Carlos Robles Piquer (13 October 1925 – 8 February 2018) was a Spanish diplomat and politician.

Political career
His political career started in 1962, when he was named director general of information. Robles was then appointed director general of the popular culture and entertainment. He served as minister of education between 1975 and 1976, before assuming the office of Secretary of State for Foreign Affairs. After a stint as Director General of RTVE, Robles was elected to the Congress of Deputies from Madrid.
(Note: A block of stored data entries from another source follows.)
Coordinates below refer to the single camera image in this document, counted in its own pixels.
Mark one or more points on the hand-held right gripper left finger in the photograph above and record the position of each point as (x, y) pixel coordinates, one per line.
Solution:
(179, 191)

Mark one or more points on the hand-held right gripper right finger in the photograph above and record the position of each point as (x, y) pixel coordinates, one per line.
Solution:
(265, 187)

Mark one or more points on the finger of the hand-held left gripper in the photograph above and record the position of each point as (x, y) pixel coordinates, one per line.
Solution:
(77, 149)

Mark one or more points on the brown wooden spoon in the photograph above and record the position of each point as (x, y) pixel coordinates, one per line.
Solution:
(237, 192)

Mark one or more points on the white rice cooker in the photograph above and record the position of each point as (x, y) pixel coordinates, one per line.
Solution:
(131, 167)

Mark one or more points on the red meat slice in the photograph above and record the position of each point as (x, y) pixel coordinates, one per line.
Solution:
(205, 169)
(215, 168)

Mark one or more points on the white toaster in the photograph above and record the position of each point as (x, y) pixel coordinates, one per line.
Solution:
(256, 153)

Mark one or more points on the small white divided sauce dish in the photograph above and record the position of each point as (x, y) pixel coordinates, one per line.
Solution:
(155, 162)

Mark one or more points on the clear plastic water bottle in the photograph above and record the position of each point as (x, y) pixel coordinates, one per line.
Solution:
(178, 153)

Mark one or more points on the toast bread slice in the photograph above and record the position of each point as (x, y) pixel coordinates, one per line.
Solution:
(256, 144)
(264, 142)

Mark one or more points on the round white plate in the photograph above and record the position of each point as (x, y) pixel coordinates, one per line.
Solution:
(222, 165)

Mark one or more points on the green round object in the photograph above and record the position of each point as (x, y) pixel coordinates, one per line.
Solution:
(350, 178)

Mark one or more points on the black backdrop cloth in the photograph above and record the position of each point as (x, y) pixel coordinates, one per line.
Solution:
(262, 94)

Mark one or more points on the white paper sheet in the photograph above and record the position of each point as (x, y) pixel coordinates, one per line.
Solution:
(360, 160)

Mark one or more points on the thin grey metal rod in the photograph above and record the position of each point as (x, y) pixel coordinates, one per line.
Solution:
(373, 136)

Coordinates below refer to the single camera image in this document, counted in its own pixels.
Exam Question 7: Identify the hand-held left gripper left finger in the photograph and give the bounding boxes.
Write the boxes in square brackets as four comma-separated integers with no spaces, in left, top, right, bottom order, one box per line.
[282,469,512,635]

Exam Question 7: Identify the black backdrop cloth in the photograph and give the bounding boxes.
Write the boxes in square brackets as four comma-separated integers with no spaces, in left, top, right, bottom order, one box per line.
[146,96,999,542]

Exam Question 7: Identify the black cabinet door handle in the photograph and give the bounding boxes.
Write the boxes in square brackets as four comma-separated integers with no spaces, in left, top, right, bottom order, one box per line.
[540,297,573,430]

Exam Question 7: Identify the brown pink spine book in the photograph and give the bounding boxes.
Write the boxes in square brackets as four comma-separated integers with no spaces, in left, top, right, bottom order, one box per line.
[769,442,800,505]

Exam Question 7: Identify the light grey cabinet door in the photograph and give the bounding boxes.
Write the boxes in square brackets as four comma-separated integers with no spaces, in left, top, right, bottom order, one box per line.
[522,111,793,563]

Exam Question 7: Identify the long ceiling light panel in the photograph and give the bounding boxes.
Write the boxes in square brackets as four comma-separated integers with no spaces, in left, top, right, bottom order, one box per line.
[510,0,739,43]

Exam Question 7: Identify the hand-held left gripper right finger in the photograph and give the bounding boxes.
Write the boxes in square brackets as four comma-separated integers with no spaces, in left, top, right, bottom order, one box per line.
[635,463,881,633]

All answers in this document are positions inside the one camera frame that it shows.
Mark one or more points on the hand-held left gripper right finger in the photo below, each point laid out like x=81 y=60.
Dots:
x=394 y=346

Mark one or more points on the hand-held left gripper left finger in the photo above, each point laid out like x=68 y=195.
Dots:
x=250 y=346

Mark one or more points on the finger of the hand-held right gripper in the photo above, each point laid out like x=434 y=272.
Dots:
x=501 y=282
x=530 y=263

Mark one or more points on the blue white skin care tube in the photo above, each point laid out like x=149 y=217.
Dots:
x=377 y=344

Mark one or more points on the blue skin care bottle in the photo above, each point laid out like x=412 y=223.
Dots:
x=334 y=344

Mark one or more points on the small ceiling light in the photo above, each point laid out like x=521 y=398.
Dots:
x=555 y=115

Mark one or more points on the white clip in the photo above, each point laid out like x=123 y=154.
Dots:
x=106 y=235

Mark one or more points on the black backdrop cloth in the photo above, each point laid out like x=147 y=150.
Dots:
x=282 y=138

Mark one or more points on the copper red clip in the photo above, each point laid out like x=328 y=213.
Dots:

He left the national legislature in 1987, and became a member of the European Parliament for Spain until 1999.

Robles' marriage to Elisa Fraga Iribarne, the sister of Manuel Fraga Iribarne, produced a son, José María Robles Fraga, who is also a politician.

References

1925 births
2018 deaths
Spanish diplomats
Education ministers of Spain
People's Alliance (Spain) politicians
MEPs for Spain 1986–1987
MEPs for Spain 1987–1989
MEPs for Spain 1989–1994
MEPs for Spain 1994–1999
Politicians from Madrid
Members of the Senate of Spain
Members of the 1st Assembly of Madrid
Members of the AP–PDP–UL Parliamentary Group (Assembly of Madrid)
Secretaries of State for Foreign Affairs (Spain)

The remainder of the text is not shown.